C’est ce qui s’appelle être pris la main dans le sac. Jeudi 24 avril, un bénéficiaire du RSA (revenu de solidarité active) a été cité à comparaître devant le tribunal judiciaire de La Roche-sur-Yon. La raison ? L’homme originaire de Damvix a indûment perçu entre le 1er mars 2018 et le 31 mai 2020 la somme de 8 790 euros qu’il a ensuite utilisée pour s’offrir plusieurs escapades de 95 jours en Croatie, mais aussi en Espagne et au Portugal, rapporte Actu.fr.

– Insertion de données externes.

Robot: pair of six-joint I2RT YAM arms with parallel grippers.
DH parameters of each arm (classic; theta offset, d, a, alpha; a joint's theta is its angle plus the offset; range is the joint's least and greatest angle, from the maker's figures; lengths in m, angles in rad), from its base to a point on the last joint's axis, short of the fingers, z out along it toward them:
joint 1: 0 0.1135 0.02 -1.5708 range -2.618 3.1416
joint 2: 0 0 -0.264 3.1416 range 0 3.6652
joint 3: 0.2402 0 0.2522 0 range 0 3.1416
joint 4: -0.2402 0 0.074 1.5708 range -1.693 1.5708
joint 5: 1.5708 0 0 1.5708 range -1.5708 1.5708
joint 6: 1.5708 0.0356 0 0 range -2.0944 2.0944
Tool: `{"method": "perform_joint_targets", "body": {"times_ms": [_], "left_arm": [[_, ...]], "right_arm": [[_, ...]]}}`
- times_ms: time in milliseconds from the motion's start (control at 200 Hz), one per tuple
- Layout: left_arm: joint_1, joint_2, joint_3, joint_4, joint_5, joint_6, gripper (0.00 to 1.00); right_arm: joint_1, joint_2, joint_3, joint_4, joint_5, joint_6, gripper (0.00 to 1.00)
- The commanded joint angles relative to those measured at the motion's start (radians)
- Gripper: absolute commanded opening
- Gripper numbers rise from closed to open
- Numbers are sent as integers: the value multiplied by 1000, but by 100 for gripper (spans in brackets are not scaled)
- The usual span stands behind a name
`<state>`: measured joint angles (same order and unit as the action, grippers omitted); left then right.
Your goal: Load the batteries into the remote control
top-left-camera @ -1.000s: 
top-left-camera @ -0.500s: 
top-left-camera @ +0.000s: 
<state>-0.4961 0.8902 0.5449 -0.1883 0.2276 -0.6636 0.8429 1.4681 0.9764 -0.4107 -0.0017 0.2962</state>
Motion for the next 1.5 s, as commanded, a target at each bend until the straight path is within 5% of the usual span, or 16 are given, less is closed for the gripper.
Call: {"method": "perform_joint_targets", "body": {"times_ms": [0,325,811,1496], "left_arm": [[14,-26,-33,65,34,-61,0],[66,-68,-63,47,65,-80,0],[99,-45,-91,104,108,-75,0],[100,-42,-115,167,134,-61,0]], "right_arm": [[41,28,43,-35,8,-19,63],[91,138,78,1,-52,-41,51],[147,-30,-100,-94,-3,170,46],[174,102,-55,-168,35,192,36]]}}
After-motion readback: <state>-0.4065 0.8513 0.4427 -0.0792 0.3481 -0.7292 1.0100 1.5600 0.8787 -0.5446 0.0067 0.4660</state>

Outre ces voyages en Europe, l’homme aurait également effectué des séjours dans les Deux-Sèvres, en Charente-Maritime et dans le Vaucluse, le tout aux frais du contribuable. Une situation jugée intolérable pour le Conseil départemental de la Vendée dont le président, Alain Leboeuf, a décidé de se porter partie civile dans cette affaire pour fausse déclaration au RSA.
Un revenu dont l’objectif est de favoriser l’insertion
«Quand je vois qu’il utilise l’argent de la collectivité pour aller en dehors du pays, ça interpelle», a ainsi rappelé la procureure de la République, Sarah Huet. Versée chaque mois sous certaines conditions par la Caisse d’allocations familiales (CAF) pour le compte du Département, le RSA est en effet une aide financière destinée aux personnes sans emploi ou n’ayant pas de ressources suffisantes dans un objectif de réinsertion vers le marché du travail.
Alors qu’il s’était déjà opposé à la composition pénale - une mesure alternative aux poursuites judiciaires - et avait refusé l’échéancier «proposé pour régler son amende», le prévenu ne s’est pas présenté à son audience. Sans contester les voyages effectués, l’allocataire, par la voix de son avocate, a toutefois tenu à démentir les dates de ses séjours en France. Sans domicile fixe depuis 2017, l’homme aurait pris l’habitude de se rendre «durant les nuits les plus froides» au domicile de son père situé dans la commune du Sud Vendée qui se trouve non loin des Deux-Sèvres et de la Charente-Maritime. Quant à ses déplacements à La Rochelle, il s’agit du lieu où vit son ex-compagne et où est scolarisé son fils.
Devant le «manque de citoyenneté» de l’allocataire pour ne pas avoir entamé des démarches en vue d’un remboursement au conseil départemental, Sarah Huet a requis contre le prévenu 70 heures de Travaux d’intérêt général (TIG) qui seront transformés en quatre mois de prison dans le cas où la peine ne serait pas exécutée. Quant au Département, ce dernier a demandé la restitution totale de la somme, soit 8 790 euros, de même que 1 500 euros pour préjudice moral et 500 euros pour les frais de déplacements.